[Your instructions] Using the listing below, output only the lines from the one that contains "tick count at" through the one that contains "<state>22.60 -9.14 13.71", inclusive, exactly as given and without images.

[Provided records]
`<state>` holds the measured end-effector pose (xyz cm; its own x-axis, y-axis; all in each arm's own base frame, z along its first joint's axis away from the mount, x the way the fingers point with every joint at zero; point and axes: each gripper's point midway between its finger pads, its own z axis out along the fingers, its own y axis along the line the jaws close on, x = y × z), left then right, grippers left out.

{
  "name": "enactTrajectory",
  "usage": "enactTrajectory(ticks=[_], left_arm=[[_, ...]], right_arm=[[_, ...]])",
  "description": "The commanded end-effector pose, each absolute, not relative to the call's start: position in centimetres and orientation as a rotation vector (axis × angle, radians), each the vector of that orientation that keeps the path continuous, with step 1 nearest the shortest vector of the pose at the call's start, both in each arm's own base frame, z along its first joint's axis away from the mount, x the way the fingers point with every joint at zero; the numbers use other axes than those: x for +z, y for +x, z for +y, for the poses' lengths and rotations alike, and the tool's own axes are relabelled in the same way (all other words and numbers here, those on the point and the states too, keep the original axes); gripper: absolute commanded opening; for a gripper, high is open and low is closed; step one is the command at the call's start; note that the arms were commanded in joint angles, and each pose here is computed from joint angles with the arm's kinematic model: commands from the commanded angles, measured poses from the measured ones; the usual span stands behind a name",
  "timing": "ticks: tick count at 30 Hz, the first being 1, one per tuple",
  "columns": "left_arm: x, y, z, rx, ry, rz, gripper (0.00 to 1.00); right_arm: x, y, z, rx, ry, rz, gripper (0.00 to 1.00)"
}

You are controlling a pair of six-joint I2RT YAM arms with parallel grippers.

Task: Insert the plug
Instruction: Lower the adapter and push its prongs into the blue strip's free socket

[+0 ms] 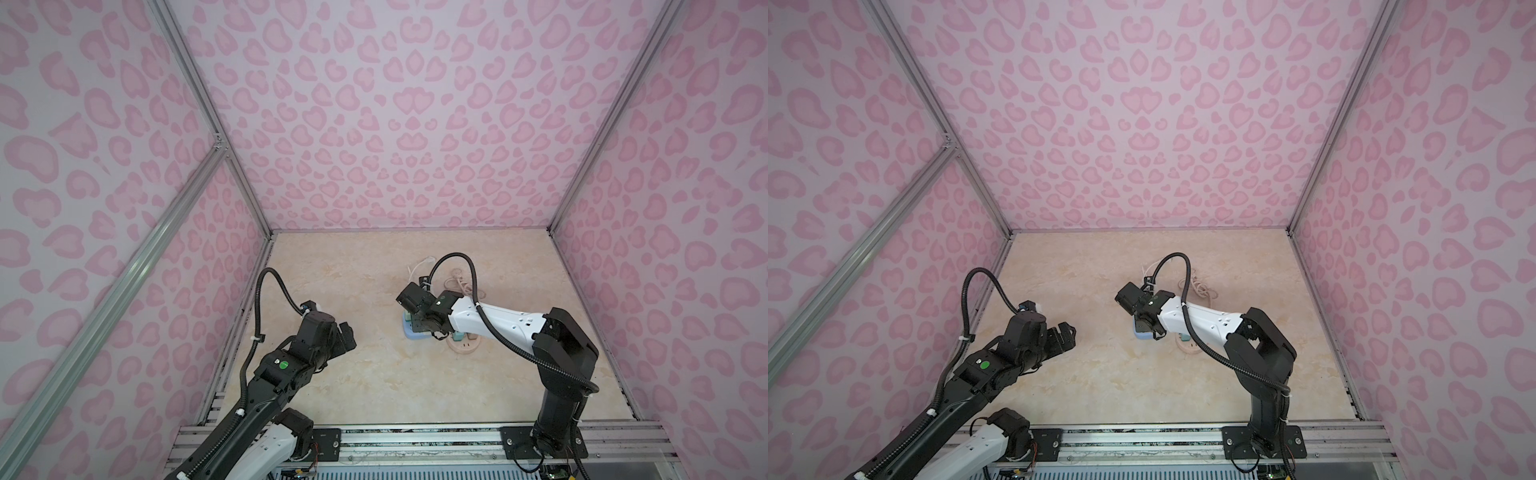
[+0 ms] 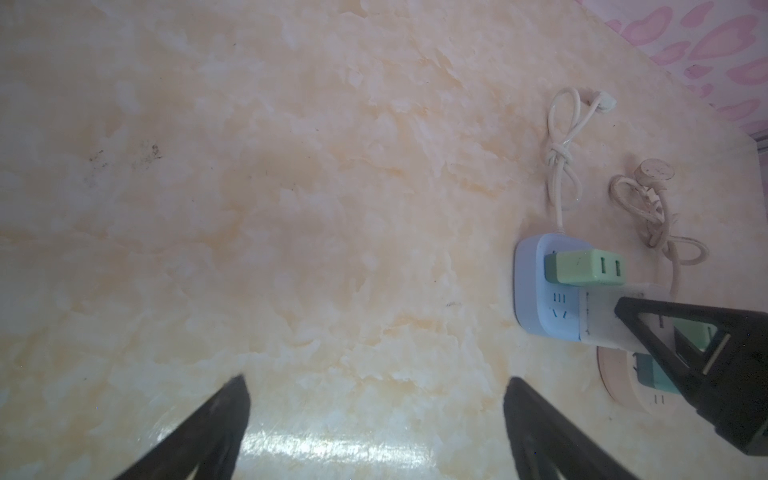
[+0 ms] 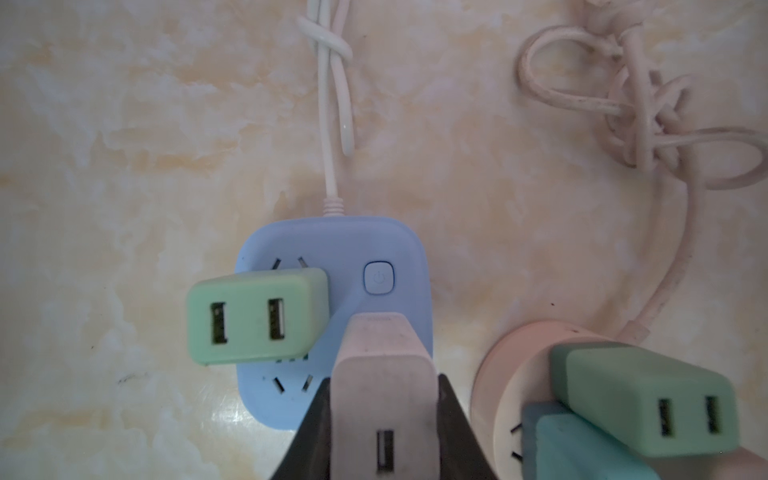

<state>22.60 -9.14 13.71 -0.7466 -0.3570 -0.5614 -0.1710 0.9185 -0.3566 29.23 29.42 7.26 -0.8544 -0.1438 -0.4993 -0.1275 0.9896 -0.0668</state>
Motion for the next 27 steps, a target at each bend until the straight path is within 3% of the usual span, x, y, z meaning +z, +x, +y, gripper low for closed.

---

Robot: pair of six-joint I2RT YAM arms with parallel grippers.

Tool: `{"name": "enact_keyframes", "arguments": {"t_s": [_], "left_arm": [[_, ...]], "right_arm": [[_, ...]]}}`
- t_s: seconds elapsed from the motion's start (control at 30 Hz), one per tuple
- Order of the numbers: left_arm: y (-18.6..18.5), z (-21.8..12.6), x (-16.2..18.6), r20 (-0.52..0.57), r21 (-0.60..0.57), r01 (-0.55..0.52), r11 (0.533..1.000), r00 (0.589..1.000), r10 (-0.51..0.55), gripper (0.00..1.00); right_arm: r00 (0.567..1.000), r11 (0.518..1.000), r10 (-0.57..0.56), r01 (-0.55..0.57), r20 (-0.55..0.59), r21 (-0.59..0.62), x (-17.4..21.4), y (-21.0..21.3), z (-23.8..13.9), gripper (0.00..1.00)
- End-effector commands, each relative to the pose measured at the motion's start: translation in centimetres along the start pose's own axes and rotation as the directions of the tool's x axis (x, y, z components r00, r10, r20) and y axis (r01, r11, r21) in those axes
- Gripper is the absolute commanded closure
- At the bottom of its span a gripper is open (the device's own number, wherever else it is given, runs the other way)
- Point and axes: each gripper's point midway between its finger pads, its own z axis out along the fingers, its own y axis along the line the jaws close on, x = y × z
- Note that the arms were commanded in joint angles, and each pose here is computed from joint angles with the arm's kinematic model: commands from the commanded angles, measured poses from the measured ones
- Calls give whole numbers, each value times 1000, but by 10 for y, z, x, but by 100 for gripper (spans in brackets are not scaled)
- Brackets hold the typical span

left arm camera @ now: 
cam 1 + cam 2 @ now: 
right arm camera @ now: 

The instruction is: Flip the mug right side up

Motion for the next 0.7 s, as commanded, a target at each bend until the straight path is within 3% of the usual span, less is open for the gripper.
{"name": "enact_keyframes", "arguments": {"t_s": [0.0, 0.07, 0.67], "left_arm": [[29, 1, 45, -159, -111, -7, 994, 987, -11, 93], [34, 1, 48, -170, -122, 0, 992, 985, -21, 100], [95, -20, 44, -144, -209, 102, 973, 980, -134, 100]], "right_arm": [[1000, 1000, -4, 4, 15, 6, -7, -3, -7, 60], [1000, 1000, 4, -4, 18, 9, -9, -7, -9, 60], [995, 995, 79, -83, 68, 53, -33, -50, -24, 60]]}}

[Solution to the exercise]
  "timing": "ticks: tick count at 30 Hz, the first being 1, one per tuple",
  "columns": "left_arm: x, y, z, rx, ry, rz, gripper (0.00 to 1.00); right_arm: x, y, z, rx, ry, rz, gripper (0.00 to 1.00)"
}

You are controlling a pair of six-joint I2RT YAM arms with parallel grippers.

Task: Insert the plug
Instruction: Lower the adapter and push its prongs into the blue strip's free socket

[+0 ms] 
[+0 ms] 
[+0 ms] 

<state>22.60 -9.14 13.71 -0.7466 -0.3570 -0.5614 -0.1710 0.9185 -0.3566 29.23 29.42 7.26 -0.8544 -0.1438 -0.4993 -0.1275 0.9896 -0.0668</state>

The answer has been written out completely.